Required work:
The first line of the entries below, the line containing "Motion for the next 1", and every line between them should be repeated exactly, and nothing else.

Items from a dataset:
────────
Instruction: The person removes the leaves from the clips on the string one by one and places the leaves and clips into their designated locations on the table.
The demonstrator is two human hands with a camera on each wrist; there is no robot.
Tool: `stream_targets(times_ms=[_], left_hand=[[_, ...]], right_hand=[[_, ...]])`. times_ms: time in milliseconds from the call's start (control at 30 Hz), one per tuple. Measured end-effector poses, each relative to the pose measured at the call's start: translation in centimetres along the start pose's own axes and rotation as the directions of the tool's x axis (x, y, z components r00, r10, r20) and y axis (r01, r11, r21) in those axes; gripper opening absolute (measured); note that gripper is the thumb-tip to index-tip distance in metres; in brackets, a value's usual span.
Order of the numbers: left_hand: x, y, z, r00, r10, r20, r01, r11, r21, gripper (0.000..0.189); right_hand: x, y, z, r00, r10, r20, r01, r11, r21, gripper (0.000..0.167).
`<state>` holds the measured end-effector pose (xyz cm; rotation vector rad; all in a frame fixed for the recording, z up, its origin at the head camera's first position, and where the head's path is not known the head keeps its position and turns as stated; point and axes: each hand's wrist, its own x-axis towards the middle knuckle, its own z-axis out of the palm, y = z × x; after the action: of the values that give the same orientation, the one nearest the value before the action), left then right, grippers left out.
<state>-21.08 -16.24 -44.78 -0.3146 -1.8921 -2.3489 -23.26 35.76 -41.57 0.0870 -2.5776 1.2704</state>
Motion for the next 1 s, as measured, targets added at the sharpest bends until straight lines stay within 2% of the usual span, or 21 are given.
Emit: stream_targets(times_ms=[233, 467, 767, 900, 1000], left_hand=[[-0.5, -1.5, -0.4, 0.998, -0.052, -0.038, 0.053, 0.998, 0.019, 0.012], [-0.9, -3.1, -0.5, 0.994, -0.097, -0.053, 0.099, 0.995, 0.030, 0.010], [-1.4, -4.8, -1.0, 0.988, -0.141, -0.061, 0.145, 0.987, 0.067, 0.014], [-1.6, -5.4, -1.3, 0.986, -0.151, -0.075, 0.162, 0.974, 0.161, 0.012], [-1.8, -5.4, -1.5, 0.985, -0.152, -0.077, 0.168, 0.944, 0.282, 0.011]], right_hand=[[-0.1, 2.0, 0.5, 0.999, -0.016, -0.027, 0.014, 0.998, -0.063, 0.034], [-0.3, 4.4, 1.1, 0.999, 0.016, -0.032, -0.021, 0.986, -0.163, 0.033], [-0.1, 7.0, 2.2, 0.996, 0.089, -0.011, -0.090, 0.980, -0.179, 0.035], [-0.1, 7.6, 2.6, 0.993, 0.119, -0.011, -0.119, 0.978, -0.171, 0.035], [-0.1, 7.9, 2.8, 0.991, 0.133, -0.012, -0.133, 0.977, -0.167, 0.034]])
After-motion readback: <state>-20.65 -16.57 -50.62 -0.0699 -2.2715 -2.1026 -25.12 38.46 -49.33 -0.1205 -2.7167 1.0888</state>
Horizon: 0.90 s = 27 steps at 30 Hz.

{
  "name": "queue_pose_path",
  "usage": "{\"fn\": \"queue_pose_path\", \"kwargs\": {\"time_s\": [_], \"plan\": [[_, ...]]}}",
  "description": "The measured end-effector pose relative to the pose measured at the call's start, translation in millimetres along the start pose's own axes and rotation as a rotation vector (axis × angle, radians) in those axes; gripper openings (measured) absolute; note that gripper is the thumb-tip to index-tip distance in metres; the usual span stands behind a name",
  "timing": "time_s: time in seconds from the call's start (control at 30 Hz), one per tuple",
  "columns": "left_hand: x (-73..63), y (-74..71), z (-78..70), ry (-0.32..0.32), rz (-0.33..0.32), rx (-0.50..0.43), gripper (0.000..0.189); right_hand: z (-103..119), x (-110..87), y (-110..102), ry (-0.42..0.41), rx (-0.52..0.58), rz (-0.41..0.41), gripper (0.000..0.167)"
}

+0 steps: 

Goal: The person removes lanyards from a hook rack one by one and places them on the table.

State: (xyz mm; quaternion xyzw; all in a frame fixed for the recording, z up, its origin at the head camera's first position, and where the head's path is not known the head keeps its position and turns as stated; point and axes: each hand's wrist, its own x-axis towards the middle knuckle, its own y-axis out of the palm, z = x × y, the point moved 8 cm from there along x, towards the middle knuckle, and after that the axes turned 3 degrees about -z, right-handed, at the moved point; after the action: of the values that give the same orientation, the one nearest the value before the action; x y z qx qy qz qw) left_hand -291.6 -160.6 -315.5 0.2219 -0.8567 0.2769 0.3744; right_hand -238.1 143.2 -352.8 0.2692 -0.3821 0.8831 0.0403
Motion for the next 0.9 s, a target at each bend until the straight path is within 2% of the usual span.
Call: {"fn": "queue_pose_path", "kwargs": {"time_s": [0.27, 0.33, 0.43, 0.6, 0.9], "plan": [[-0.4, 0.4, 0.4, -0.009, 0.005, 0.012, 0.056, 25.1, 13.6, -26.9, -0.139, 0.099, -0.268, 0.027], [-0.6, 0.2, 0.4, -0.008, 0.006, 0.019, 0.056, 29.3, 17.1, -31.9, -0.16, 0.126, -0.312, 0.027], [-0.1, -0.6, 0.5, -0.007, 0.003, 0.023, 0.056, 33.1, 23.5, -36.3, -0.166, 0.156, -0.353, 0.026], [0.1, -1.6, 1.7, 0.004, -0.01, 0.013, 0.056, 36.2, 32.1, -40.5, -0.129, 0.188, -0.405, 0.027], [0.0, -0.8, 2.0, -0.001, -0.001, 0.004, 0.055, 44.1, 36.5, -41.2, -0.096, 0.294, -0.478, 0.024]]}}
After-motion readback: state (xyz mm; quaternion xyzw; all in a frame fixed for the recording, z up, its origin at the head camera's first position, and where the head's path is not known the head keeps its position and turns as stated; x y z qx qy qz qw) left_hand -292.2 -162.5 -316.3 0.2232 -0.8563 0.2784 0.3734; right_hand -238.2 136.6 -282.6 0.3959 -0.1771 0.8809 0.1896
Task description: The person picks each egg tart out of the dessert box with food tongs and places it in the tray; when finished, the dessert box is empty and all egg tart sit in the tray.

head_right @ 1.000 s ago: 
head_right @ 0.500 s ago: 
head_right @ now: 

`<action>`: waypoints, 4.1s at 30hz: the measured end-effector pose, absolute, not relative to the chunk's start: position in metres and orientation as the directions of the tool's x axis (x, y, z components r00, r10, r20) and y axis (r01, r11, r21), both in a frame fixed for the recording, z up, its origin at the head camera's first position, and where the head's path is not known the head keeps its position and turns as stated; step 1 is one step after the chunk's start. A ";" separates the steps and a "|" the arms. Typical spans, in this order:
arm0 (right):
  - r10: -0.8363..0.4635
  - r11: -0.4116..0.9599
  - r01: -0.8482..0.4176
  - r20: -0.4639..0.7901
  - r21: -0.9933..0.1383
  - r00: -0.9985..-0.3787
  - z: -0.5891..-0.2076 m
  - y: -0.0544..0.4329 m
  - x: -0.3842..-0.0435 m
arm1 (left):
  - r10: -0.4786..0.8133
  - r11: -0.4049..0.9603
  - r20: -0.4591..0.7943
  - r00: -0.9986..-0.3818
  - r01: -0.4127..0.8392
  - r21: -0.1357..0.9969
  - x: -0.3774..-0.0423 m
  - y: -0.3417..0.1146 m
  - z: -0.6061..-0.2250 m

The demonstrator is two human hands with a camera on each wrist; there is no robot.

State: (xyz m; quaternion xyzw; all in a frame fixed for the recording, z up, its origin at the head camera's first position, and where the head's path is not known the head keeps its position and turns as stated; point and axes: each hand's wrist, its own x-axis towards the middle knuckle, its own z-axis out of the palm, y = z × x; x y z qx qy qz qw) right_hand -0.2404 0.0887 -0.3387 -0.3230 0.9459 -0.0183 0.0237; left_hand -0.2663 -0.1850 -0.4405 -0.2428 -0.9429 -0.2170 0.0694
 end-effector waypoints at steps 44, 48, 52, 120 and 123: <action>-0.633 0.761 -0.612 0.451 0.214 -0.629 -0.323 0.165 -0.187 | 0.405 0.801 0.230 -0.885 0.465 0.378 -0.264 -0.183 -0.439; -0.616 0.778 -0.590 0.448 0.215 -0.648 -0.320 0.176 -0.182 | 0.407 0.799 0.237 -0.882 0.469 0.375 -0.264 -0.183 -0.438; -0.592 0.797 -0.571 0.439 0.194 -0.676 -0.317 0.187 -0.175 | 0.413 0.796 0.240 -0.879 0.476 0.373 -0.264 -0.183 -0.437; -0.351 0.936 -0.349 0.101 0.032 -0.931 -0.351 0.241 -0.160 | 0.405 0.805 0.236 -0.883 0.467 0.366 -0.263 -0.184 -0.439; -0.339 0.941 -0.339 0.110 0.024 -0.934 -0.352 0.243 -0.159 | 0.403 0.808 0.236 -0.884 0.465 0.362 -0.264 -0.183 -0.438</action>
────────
Solved exercise:
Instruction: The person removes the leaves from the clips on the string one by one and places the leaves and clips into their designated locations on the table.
The demonstrator is two human hands with a camera on each wrist; there is no robot.
Tool: `stream_targets(times_ms=[_], left_hand=[[_, ...]], right_hand=[[_, ...]])`. times_ms: time in milliseconds from the call's start (control at 30 Hz), one per tuple. Measured end-effector poses, each relative to the pose measured at the call's start: translation in centimetres along the start pose's own axes and rotation as the directions of the tool's x axis (x, y, z components r00, r10, r20) and y axis (r01, r11, r21) in those axes; gripper opening absolute (measured); note that gripper is the thumb-tip to index-tip distance in metres; in brackets, a value's usual span.
Order of the numbers: left_hand: x, y, z, r00, r10, r20, r01, r11, r21, gripper (0.000..0.189); right_hand: x, y, z, r00, r10, r20, r01, r11, r21, gripper (0.000..0.167).
`<state>` holds the measured end-effector pose (xyz cm; rotation vector rad; all in a frame fixed for the recording, z up, its origin at the head camera's first position, and where the head's path is not known the head keeps its position and turns as stated; point and axes: each hand's wrist, its own x-axis towards the middle knuckle, its own z-axis out of the palm, y = z × x; after the action: of the values that give the same orientation, the one nearest the value before the action), left then right, grippers left out.
<state>-21.08 -16.24 -44.78 -0.3146 -1.8921 -2.3489 -23.26 35.76 -41.57 0.0870 -2.5776 1.2704</state>
Motion for the next 1 s, as measured, targets added at the sharpest bends until straight lines stay within 2% of the usual span, or 21 are given.

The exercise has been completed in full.